PHOENIX — Millions of people are betting on Arizona. They’re buying homes, starting businesses, and families. The future of how we use our water resources may dictate the future of their success.
“We don’t want to put consumers and businesses at risk when they built and there was a hundred years of water but what happens 80 years from now, is there still 100 years of water left,” said Haley Paul, a regional director for the Audubon Society.
That question was addressed four decades earlier with the Groundwater Management Act of 1980. The idea was the law would ensure when water was taken out, just as much was put back in, creating what they called a safe yield goal by 2025.
“40% of our water supply comes from groundwater so that just shows you it’s a major resource we need to protect,” said Paul.
Unfortunately, a new study released by ASU researchers with the Kyl Center shows the law is not living up to its promise as deep, thousands of years old aquifers continue to be over-pumped.
“We are not doing enough to get to safe yield and stay there,” said Sarah Porter, Director of the Kyl Center and coauthor of the study.
She says the three main sectors using the highest amount of groundwater are agriculture, industrial and municipal. All need to use less, some more than others. Agriculture, which is already leading the way when it comes to water conservation, may be tasked to innovate even further.
“To a great degree, cities have done a good job getting off groundwater and turning to surface water,” said Porter.
But for the first time, the state is facing cuts to that surface water flowing in from the Colorado River and Central Arizona Project canals, putting pressure on industries to potentially increase the use of groundwater resources. The study goes on to say grandfathered water rights continue to plague the goal of sustainability. Other large swaths of the state aren’t being regulated at all.
“We need to think seriously about where we’re headed,” said Porter.
The city of Buckeye, one of the fastest-growing areas, remains dependent on groundwater.

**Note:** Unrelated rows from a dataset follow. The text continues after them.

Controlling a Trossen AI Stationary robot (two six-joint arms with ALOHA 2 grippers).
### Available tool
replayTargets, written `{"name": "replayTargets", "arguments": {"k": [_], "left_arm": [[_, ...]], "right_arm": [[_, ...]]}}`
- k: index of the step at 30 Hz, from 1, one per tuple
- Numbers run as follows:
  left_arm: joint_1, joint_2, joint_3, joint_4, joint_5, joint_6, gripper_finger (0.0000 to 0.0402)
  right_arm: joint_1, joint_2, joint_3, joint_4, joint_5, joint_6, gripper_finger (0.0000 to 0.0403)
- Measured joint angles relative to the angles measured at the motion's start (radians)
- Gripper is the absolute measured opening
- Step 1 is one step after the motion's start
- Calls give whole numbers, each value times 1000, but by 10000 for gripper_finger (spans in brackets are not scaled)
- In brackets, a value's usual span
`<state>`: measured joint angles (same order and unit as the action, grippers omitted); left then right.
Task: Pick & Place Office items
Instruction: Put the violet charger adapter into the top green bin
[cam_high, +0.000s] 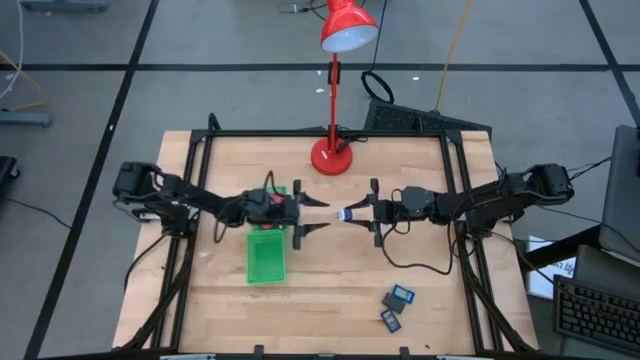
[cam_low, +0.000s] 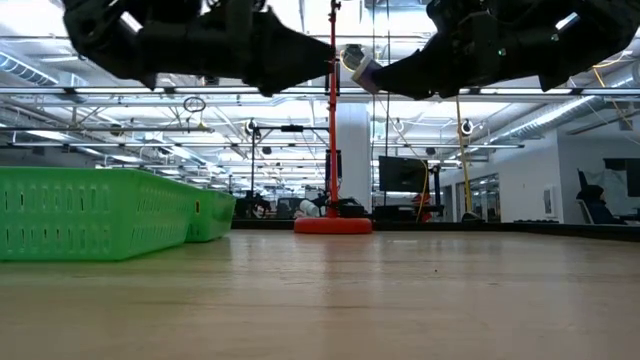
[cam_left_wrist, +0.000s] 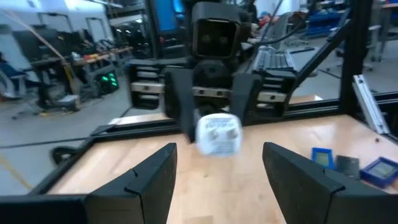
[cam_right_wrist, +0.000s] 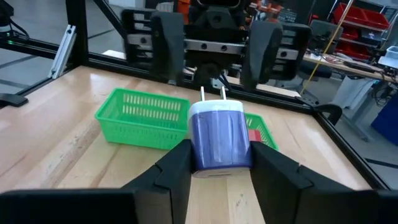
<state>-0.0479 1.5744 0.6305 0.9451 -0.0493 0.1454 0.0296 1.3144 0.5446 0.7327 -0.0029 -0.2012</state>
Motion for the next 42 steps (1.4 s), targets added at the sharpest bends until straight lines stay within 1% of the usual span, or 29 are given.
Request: {"name": "replayTargets", "arguments": {"k": [5,12,30,38,40,42], "left_arm": [[0,72,74,-12,9,-34,241],[0,128,114,-16,8,-36,241],[0,139,144,-4,-4,-46,241],[1,139,144,-5,-34,-46,241],[0,139,144,-5,-34,-46,236],[0,139,144,-6,-34,-46,222]], "right_arm": [[0,0,0,-3,1,2,133],[0,0,0,3,1,2,133],[13,0,0,38,-1,5,133],[12,0,0,38,-1,4,133],[12,0,0,38,-1,4,133],[12,0,0,38,-1,4,133]]}}
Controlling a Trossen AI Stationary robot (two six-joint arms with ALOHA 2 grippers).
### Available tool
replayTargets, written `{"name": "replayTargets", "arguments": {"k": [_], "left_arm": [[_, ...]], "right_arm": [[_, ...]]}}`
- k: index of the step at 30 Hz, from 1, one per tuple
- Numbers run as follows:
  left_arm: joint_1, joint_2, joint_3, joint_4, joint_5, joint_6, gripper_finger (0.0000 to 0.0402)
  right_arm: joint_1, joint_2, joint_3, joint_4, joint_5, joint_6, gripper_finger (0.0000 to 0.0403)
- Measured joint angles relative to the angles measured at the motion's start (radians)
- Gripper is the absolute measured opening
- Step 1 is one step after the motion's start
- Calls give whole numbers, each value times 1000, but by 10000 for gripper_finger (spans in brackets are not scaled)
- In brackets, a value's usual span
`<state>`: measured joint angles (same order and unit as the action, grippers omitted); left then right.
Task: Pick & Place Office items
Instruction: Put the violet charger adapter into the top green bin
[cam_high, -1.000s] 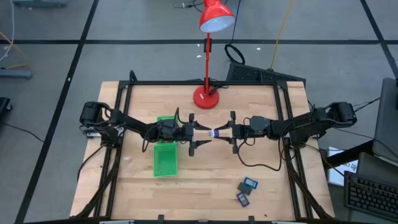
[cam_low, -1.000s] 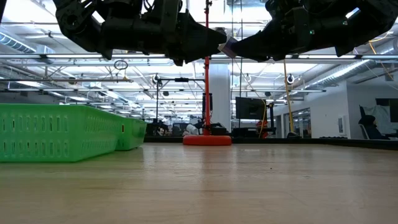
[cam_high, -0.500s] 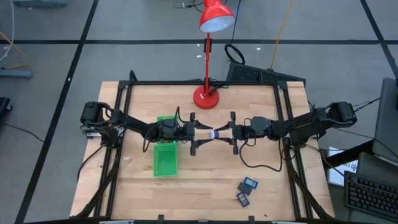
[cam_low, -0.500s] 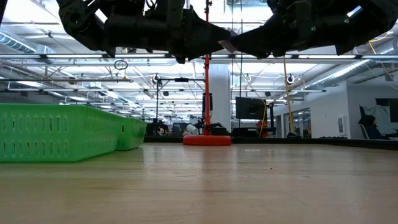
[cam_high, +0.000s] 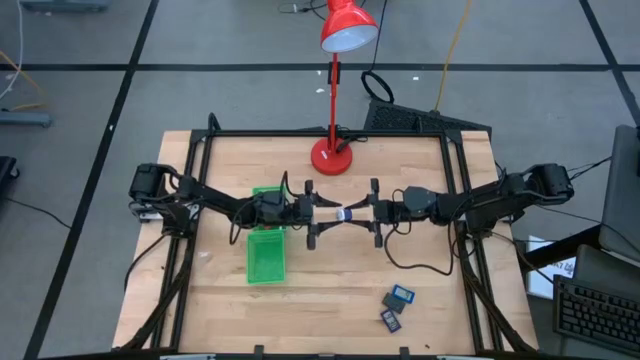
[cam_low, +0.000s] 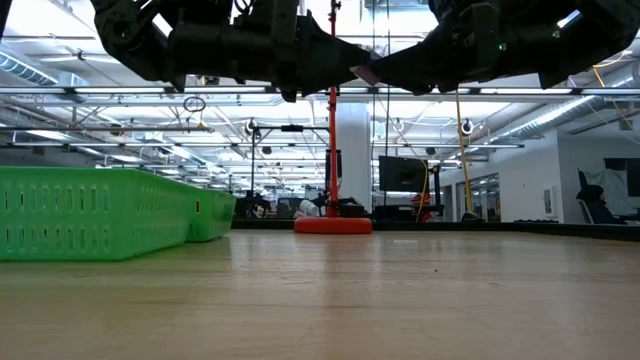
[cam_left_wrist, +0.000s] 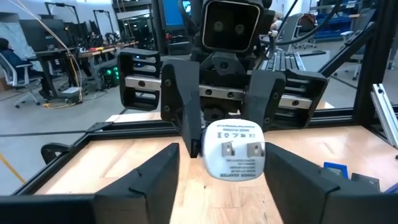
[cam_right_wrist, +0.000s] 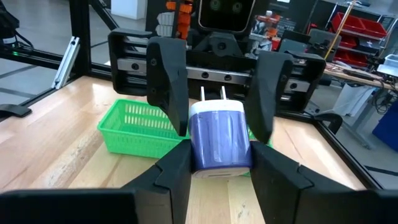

The study proposed a number of suggestions to lawmakers, all aimed at strategic conservation which includes considering ways to encourage new urban development on agricultural lands in managed areas, which would reduce water use.
One option is offering incentives to encourage industrial water users to switch from groundwater to other supplies, such as treated wastewater, and taking away the Department of Water Resources’ authority to issue new permits for industries to pump groundwater. Another is budgeting more funding for the Department of Water Resources to manage groundwater at a more local level. And tightening rules to require the Department of Water Resources to deny an application for a “certificate of assured water supply” for a new subdivision in the Phoenix, Tucson, or Pinal areas if the proposed development is located in a subbasin where there is no site available to replenish groundwater.
“I think what this report is doing is sounding the alarm that we cannot rest, we need to continually adapt and look at our policies and ask are they working,” said Paul.